I think by default ip bands are only 5mins. The time can be set in the dashboard.

Thank you Tim,
So not a permanent ban then? That’s good.
Do you know why the “Forgot password” system is not working? It has not sent me a reset email. Perhaps it uses the “system” email address that is created by default when a new installation of Concrete is made?
It’s frustrating being shut out of my new site. No doubt down to my own stuidity and advancing years.

Solved it:
I managed to fix this by editing my site’s details from cPanel (Softalicious Installations). I changed the username and password and saved changes. Now I can login to my site using the new username & password.
One remaining annoyance is that there is no “Sign In” area on my site’s footer. I have to use http://www.example.com/index.php/login to find a login window.
I still don’t understand the problem with the “Forgot Password” function? Maybe it never worked?
Thanks for the help.

The default settings of Concrete about how emails should be delivered rarely work out of the box.
You have to configure the way emails should be sent (there’s the SMTP settings in the dashboard page that lets you do that).
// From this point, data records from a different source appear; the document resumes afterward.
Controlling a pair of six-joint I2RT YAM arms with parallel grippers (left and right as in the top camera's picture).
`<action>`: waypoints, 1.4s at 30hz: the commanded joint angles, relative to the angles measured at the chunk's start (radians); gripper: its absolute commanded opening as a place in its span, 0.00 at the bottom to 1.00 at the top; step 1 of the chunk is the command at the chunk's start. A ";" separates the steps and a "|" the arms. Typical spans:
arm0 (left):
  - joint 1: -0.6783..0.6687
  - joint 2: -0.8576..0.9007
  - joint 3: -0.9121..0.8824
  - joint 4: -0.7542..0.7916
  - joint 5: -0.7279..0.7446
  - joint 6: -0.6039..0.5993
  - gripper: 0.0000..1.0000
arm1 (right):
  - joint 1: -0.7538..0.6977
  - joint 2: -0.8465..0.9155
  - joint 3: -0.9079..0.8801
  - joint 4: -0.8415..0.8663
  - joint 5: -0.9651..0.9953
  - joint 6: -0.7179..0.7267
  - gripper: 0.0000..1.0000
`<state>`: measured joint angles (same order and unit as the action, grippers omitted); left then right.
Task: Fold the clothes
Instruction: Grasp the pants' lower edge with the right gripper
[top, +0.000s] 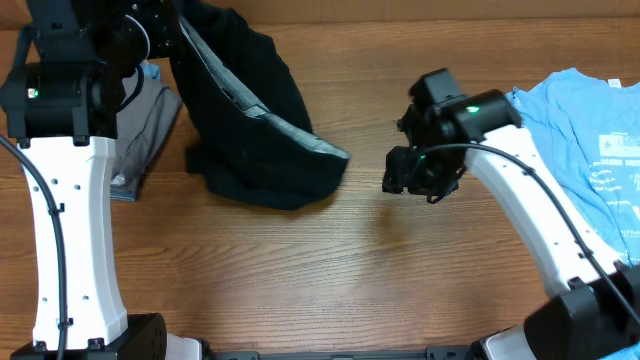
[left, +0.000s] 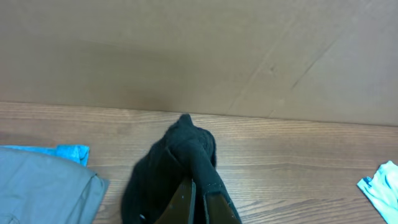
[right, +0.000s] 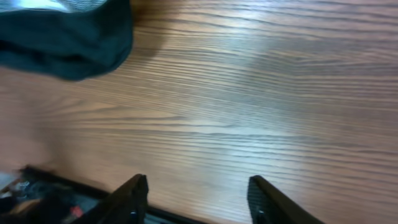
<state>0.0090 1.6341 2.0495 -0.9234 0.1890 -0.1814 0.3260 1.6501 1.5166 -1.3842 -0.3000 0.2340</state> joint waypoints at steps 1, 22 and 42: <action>-0.038 -0.034 0.037 0.036 -0.013 0.002 0.04 | -0.035 -0.037 0.026 0.021 -0.192 0.003 0.57; -0.114 -0.113 0.047 0.061 -0.017 0.029 0.04 | 0.008 0.137 -0.188 0.594 -0.257 0.444 0.57; -0.114 -0.128 0.047 0.019 -0.016 0.047 0.04 | 0.050 0.161 -0.188 0.775 -0.259 0.590 0.58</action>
<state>-0.0986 1.5406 2.0598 -0.9199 0.1783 -0.1543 0.3477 1.8103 1.3293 -0.6125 -0.5896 0.7994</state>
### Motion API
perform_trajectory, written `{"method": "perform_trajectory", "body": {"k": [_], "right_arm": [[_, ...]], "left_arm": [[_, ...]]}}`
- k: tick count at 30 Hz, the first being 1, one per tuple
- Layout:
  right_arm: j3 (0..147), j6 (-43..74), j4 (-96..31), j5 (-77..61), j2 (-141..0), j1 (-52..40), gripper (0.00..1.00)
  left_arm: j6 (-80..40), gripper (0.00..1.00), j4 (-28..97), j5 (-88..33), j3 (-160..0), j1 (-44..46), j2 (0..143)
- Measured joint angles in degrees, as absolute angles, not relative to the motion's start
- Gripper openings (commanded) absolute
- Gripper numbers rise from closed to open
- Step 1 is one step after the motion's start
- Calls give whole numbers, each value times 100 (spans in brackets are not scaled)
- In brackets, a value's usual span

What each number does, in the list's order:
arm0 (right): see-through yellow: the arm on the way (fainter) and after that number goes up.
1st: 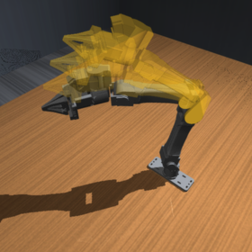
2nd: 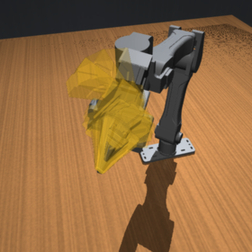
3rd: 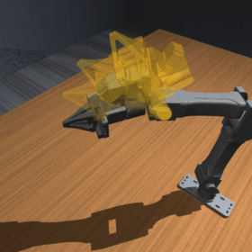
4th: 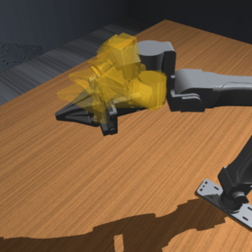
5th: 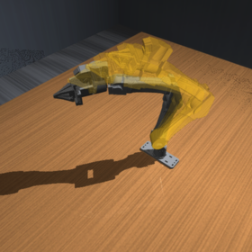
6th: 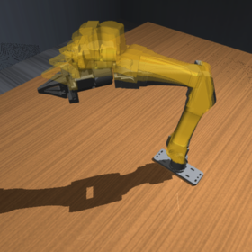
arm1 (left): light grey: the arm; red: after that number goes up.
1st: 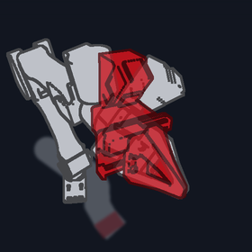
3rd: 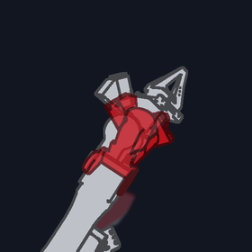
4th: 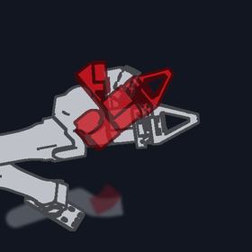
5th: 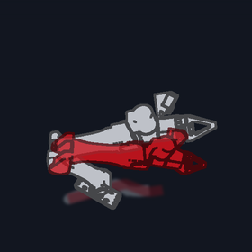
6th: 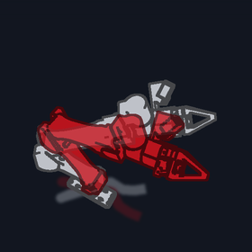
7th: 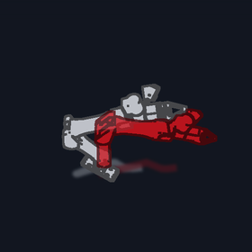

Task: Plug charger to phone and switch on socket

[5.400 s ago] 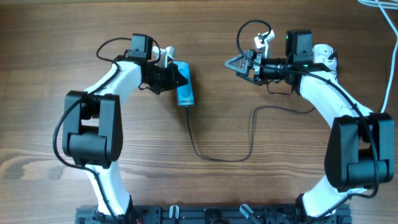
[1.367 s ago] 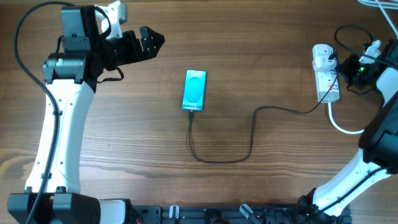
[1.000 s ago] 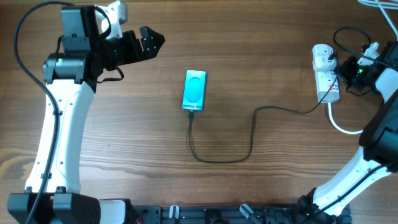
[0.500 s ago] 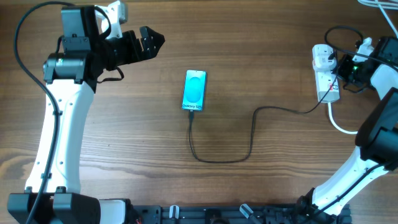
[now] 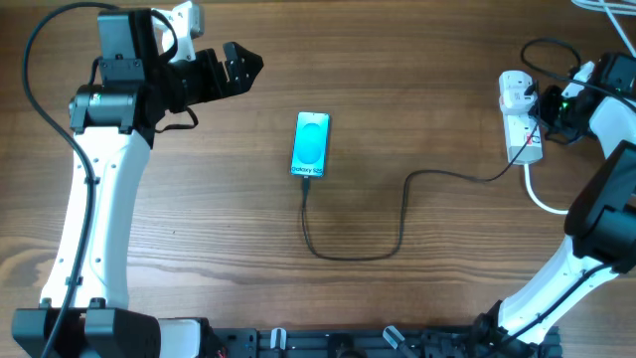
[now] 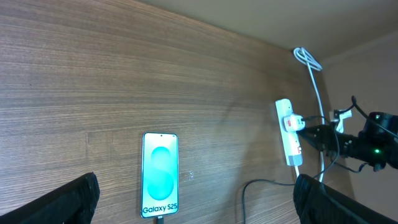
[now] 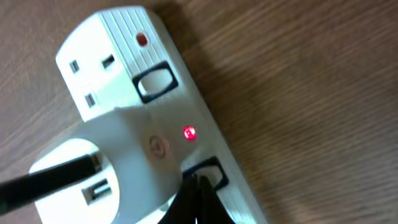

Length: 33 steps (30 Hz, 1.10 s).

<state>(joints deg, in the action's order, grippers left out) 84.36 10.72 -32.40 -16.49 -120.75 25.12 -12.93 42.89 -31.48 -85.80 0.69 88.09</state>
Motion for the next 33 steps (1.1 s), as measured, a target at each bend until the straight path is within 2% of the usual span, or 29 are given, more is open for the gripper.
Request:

@mlocati Shouldn’t the basic PHP mail send those password reset emails? I’ve never really had that fail on initial setup BUT you have far more experience than I.

It all depends on your hosting provider: in some cases you can use the default settings (that is, use the default mail() function), in some cases you have to specify an external SMTP server.

In any case, the first thing to be done after installing concrete is to check if sending emails works (for example to be sure that you can use the “forgot email”).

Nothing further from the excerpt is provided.